Task details>
All lines with the word "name" must be pulled from the entries below.

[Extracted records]
>>

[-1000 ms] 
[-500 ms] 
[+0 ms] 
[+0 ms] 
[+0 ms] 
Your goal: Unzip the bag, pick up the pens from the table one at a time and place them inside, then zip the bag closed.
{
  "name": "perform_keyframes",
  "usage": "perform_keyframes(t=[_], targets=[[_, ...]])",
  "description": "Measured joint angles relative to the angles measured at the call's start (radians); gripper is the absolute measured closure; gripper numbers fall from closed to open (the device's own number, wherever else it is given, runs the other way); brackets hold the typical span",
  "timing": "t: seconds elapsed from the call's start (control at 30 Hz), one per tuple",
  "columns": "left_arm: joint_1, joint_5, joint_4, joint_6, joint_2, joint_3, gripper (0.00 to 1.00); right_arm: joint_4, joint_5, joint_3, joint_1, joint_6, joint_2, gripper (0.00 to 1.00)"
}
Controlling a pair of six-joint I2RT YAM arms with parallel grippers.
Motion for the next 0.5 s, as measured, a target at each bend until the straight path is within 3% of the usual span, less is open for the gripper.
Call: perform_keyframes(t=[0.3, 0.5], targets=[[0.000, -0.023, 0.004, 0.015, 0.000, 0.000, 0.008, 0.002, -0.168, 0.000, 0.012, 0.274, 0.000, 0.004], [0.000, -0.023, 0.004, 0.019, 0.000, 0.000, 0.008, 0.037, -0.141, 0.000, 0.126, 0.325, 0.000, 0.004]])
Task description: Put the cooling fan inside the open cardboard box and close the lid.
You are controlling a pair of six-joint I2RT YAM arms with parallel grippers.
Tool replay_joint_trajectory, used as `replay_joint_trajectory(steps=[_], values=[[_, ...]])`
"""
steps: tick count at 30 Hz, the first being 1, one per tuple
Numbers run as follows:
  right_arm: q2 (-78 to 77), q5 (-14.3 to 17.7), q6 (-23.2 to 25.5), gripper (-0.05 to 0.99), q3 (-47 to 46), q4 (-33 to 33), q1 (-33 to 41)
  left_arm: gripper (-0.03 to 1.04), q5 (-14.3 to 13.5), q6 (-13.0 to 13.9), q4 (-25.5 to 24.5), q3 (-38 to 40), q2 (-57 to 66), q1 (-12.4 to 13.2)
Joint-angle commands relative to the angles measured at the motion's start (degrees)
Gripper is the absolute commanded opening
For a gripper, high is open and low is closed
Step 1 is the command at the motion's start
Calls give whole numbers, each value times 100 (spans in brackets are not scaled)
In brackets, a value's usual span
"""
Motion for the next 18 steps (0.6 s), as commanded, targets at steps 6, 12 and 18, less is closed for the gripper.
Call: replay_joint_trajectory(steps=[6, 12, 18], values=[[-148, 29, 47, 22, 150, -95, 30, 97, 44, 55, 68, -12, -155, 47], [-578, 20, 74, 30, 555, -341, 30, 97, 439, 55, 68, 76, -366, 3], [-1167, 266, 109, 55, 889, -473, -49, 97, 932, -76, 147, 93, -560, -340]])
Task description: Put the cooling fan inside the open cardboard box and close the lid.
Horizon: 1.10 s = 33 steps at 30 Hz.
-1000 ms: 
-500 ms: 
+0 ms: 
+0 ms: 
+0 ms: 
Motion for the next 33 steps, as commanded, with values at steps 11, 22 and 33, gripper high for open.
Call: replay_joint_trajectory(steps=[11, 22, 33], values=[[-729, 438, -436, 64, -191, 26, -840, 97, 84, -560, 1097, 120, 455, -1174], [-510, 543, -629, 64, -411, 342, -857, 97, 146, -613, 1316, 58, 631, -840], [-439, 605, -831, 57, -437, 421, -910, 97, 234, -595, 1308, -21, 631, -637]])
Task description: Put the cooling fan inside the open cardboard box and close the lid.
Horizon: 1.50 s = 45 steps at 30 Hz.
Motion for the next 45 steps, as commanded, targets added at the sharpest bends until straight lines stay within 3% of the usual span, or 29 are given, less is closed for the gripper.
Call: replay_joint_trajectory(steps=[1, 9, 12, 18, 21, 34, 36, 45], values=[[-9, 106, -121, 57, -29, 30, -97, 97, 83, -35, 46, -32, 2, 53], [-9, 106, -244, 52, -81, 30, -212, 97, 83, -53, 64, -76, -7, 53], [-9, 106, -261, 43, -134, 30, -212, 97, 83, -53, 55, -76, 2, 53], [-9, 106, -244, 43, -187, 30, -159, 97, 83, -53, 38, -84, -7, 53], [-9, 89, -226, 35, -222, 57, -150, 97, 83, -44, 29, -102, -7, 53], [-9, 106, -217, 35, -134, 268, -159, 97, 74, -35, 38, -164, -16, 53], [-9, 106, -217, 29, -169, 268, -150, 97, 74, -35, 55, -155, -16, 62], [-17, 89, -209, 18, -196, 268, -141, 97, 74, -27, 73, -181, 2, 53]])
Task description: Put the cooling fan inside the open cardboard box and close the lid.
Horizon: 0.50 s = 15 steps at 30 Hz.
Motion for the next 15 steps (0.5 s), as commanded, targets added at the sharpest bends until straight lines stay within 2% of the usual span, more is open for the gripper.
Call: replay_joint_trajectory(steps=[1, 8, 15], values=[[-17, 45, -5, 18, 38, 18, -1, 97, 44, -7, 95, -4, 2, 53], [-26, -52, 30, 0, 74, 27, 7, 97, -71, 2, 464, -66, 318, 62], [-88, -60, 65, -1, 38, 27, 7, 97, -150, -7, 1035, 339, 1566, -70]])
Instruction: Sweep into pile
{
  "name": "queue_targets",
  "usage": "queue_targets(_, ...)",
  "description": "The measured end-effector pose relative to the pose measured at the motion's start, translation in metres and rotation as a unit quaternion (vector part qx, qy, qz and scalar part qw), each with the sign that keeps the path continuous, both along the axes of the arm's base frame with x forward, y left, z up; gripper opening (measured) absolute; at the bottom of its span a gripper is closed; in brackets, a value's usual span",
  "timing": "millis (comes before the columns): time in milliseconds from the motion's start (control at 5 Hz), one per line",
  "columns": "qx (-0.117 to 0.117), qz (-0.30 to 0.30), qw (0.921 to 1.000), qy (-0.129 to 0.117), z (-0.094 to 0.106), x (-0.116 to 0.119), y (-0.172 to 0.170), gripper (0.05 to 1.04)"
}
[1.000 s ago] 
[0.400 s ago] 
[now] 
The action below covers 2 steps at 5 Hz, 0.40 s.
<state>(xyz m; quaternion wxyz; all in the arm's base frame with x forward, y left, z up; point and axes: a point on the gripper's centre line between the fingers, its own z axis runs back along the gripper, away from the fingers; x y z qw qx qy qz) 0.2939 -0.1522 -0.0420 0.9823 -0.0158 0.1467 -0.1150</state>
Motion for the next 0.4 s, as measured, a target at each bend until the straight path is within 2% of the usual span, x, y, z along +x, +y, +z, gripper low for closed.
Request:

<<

Response area>
  "name": "perform_keyframes",
  "name": "queue_targets",

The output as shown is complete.